Fig. 3. Loss of TBX3 leads to CXCR2 ligands reduction.

Fig. 3

a Heatmap representation of DEGs (fold change >1.5; P < 0.05) in tumor tissues from mPTC and mPTC/Tbx3−/−. The right panel showed the KEGG pathway analysis of DEGs. Data were analyzed using DAVID 6.8 website. b Venn diagram analysis across two groups of DEGs from mPTC tissues versus human K1 cells due to TBX3 loss. The heatmap of regulated genes was analyzed according to venn diagram, the upper for mouse and the lower for human.

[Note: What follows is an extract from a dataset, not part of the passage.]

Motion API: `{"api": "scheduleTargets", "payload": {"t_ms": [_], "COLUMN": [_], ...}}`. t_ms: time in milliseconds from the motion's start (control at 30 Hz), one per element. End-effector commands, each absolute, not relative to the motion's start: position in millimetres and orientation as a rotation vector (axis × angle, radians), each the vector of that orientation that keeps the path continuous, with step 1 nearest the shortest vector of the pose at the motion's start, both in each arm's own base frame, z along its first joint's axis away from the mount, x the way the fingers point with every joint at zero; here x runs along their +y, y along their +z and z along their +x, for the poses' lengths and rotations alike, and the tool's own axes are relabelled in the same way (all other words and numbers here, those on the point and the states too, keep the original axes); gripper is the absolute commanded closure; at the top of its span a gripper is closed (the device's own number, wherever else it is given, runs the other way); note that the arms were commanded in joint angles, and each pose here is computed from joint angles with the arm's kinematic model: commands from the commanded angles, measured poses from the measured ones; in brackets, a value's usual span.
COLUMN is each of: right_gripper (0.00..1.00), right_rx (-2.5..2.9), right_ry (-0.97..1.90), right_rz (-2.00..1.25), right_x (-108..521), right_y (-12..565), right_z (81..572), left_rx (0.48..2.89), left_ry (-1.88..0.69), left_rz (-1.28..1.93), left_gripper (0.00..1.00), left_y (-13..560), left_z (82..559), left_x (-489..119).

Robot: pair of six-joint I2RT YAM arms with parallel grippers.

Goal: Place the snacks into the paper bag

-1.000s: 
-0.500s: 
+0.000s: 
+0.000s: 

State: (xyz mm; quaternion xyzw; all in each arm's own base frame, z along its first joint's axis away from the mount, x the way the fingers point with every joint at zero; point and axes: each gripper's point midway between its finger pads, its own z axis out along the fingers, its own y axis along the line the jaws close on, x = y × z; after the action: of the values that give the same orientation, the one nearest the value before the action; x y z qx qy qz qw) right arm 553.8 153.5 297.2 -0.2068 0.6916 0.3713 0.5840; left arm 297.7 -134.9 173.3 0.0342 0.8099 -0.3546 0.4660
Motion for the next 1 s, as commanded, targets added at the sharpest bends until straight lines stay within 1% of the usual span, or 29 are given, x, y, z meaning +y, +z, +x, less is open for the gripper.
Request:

Differentially expressed human genes: 706 up-regulated genes and 1004 down-regulated genes. c The expression of genes from mPTC RNA-seq was confirmed by RT-qPCR. d, e RT-qPCR confirmation of inflammatory factors among DEGs from mPTC tissue (d) or human K1 cells (e) RNA-seq. f Cytokine antibody array on cell culture media from K1 cells with TBX3 knock-down. g ELISA analysis of CXCL1, 2 and CXCL8 in cell culture media from K1 or TPC1 cells with TBX3 knock-down. h RT-qPCR analysis of CXCL1, 2 and CXCL8 in K1 and Nthy cells with TBX3 over-expression. i IHC staining of CXCL1 and CXCL2 in mPTC, mPTC/Tbx3+/− and mPTC/Tbx3−/−. Scale bars, 50μm. n = 3 biological independent samples (ce, gi). Data are shown as the mean ± s.d. (ce, g, h). P values were calculated by unpaired two-tailed Student’s t test (ce, gh). Uncropped immunoblots and statistical source data are provided in Source Data.